Выбрать главу

— Наша беседа с императором и подтолкнула. Он всё пытался от меня получить ответ на вопрос: «Зачем? Для чего я написал Гавриилиаду?». Поскольку его брат сослал меня в Михайловское за атеизм, то ему надо было объяснить, что атеизмом страдает наша церковная иерархия. Пришлось даже прибегнуть к греческому понятию — антропоморфизм: придание нечеловеческим сущностям человеческие свойства. Этим антропоморфизмом были поражены древние греки, и потому их боги в мифах живут почти человеческой жизнью и подвержены тем же страстям, что и люди на земле. А как рассуждает вся церковная иерархия? Да так же, как древние греки. Они глядят на императора, видят его министров, помощников и наивно полагают, что там — в царстве Божием, всё устроено точно также. Вот я и пытался объяснить императору, что в «Гавриилиаде» всего лишь высмеял антропоморфизм церковной иерархии, а кроме того, указал на превратность Библии словами «с рассказом Моисея не соглашу рассказа своего…», а она меня за это обвинила в атеизме и требовала моего наказания.

— А император-то вас понял?

— Мне показалось, что первое понял, а жизненности второго не понял и счёл безответственным хулиганством, которое свойственно почти всем в подростковом возрасте, когда люди ищут себя и нарушают нормы мира по-настоящему взрослых. А я после беседы почувствовал, что до обсуждения второго наше общество ещё не доросло. А в отношении первого он попросил написать для этой публики что-то такое, что могло бы убедить членов Синода в моей безгрешности и непричастности к атеизму. Но, как можно было видеть по его глазам, он был шокирован моим рассказом и даже не раз собирался прервать меня, но что-то его сдерживало.

— Наверное, желание узнать то, что он ни от кого узнать не сможет.

— Возможно, но он не хотел, чтобы об этом знал ещё кто-то, кроме нас двоих, потому и просил меня в случае вызова в Синод, ничего такого, что он услышал сам, членам Синода не рассказывать. А как ныне — в новые времена обстоят дела с религией в России?

— Так же, как описано у вас в «Домике в Коломне». Сначала роль кухарки выполняла Фёкла, потом её заменили Маврой.
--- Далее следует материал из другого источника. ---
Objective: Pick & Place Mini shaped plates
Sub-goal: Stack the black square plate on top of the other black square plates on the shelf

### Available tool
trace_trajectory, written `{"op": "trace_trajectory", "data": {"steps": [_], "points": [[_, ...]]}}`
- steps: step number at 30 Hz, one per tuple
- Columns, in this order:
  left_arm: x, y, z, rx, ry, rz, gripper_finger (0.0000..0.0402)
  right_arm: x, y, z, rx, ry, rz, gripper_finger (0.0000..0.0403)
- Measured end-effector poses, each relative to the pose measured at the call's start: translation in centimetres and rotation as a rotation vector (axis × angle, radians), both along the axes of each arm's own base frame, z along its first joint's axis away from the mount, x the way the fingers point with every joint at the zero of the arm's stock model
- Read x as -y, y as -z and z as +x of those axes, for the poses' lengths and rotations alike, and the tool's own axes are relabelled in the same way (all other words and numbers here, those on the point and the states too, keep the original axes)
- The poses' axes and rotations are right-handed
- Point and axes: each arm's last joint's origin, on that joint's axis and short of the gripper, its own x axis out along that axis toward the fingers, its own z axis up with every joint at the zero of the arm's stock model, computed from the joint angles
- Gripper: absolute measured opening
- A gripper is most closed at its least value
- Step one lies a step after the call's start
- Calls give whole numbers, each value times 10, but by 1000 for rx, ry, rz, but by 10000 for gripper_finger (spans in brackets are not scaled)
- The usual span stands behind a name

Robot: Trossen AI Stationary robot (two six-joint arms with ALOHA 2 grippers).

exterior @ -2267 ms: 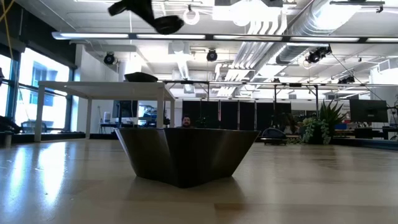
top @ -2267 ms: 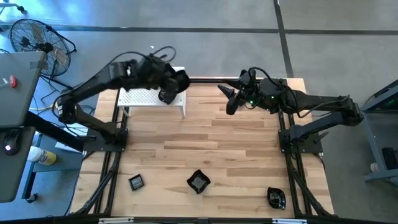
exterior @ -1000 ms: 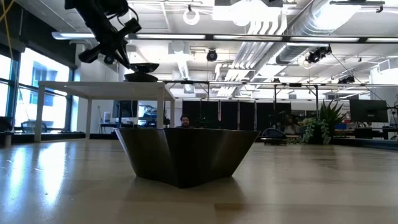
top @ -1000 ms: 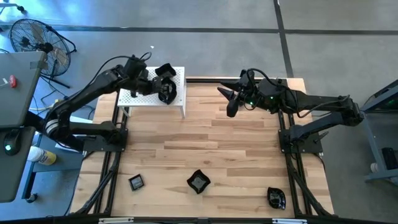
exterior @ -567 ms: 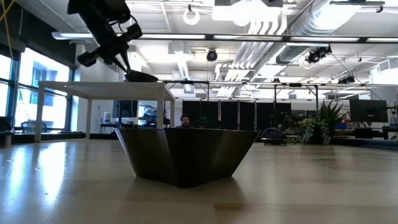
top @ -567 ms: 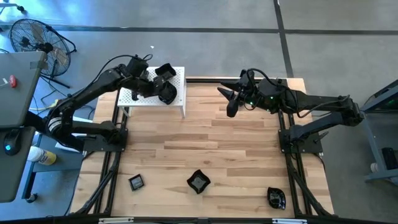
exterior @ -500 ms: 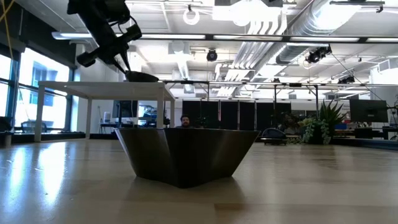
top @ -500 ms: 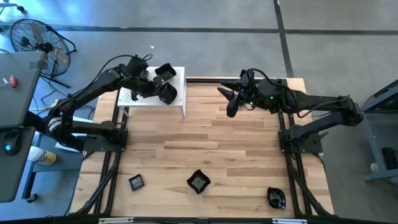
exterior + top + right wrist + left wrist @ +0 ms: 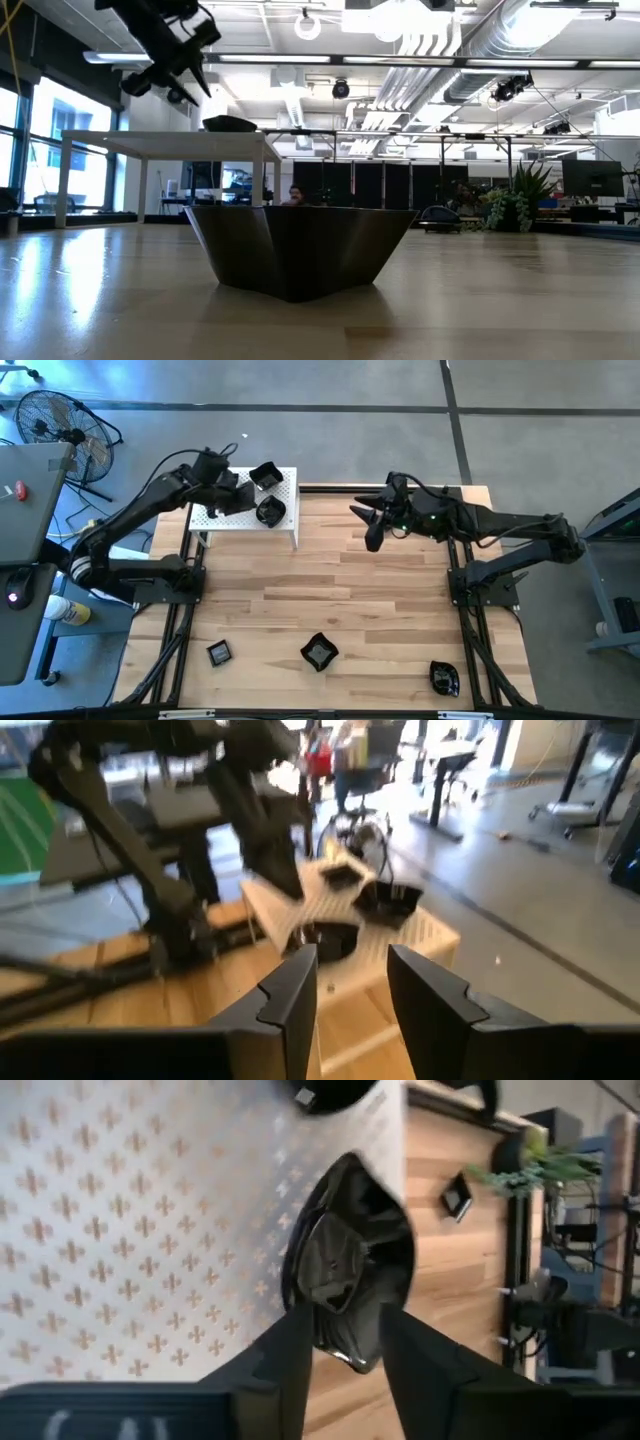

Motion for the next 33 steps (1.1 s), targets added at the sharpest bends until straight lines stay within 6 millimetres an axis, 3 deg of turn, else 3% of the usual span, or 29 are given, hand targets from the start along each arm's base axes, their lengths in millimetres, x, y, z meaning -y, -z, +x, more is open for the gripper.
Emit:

— А причём здесь Фёкла с Маврой?

— Фёкла была сподвижницей апостола Павла, который извратил учение Иисуса, а Маркс (кстати, ваш современник) в молодости свои письма подписывал именем Мавр. Понятно, что разница между учением Христа и исторически сложившимся христианством — огромна, о чём говорит хотя бы тот факт, что в Никейском символе веры нет ни одного слова Христа. Мы такое христианство называем сегодня идеалистическим атеизмом.

— А в чём его суть?

— Идеалистические атеисты, говорят, что Бог есть, но подменяют веру Ему верой в Него и, таким образом, отгораживаются от Бога с помощью служителей церковного культа и всякой ритуальщиной. А материалистические атеисты утверждают, что Бога нет, а есть законы природы, которые они же и боготворят. То есть, по сути боготворят природу — Божье творение. Изучая «Домик в Коломне» мы пришли к выводу, что Вы каким-то образом предвидели и в художественной форме выразили, что на смену идеалистическому атеизму (или павлианству в нашем понимании), в Россию придёт учение Маркса — марксизм, точнее — материалистический атеизм.

— Ну, нет, я этого никак не мог знать.

— Тогда зачем в «Домике в Коломне» вот это: «Ах, если бы меня под лёгкой маской никто в толпе забавной не узнал». Кто для вас был «толпой забавной»?

— Ах, Вы об этом? Ну, разумеется мои первые читатели, — ближайшее окружение.

— А что Вы хотели от них скрыть?

— Да они вообще не могли понять, о чём я пишу в этой поэме. Потому и хотел издать её анонимно.

— Знаем, что Александр I сослал вас в Михайловское под надзор местного попа за атеизм. А за какой атеизм, — материалистический или идеалистический? Императору и его чиновникам это было тогда неизвестно. Вы первый в «Домике в Коломне», используя определённый набор символов, показали идеалистический атеизм павлианства, представив кухарку Фёклу, как «добрую старуху давно лишённую чутья и слуха». Потом после вас открыто писал об этом — граф Лев Николаевич Толстой. За это его даже отлучили от церкви. Да и у Вас после «Гавриилиады» были проблемы с Синодом, который вызывал Вас в Кронштадт осенью 1828 года на допрос.

— Вы и об этом знаете?

— И не только об этом. Мы нашли письмо — ответ Николая Павловича Синоду на его домогательства в отношении вашего авторства «Гавриилиады». Император ведь просил вас ничего не говорить Синоду о содержании вашего разговора с ним?